__Task statement__: An exact copy of the data is required, with no pictures in it.

__Records drawn from a dataset__:
____

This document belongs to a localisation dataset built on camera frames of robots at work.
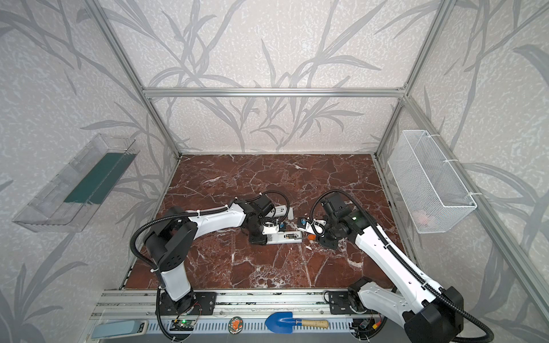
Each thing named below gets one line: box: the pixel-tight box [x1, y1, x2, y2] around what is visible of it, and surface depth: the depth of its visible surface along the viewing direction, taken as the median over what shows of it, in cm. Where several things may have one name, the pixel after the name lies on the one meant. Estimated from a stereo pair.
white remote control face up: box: [265, 230, 304, 246], surface depth 89 cm
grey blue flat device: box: [90, 320, 149, 340], surface depth 67 cm
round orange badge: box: [227, 315, 244, 336], surface depth 71 cm
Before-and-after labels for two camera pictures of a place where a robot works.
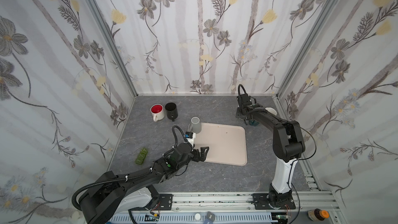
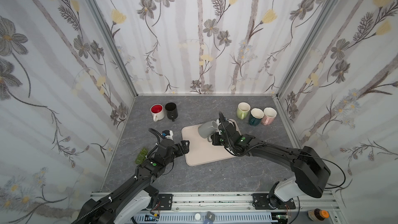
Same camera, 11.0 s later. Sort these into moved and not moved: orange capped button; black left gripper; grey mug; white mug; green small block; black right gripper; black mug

____

__Result of the exercise__:
This document belongs to a localisation dataset built on camera frames of robots at work.
Each thing named below gets one line: box: the pixel-tight box [x1, y1, x2, y2] around what is visible of it, and surface depth: the depth of its visible surface along the viewing direction, taken as the median over what shows of it, in cm. Where several things may have one name, the pixel after the name lies on the one meant. Estimated from a stereo pair.
white remote control face up: box: [265, 230, 304, 246], surface depth 89 cm
grey blue flat device: box: [90, 320, 149, 340], surface depth 67 cm
round orange badge: box: [227, 315, 244, 336], surface depth 71 cm
Before-and-after labels for two camera pictures of a place where a robot works.
Same camera, 11.0 s later. Sort these into moved and not moved: orange capped button; black left gripper; grey mug; white mug; green small block; black right gripper; black mug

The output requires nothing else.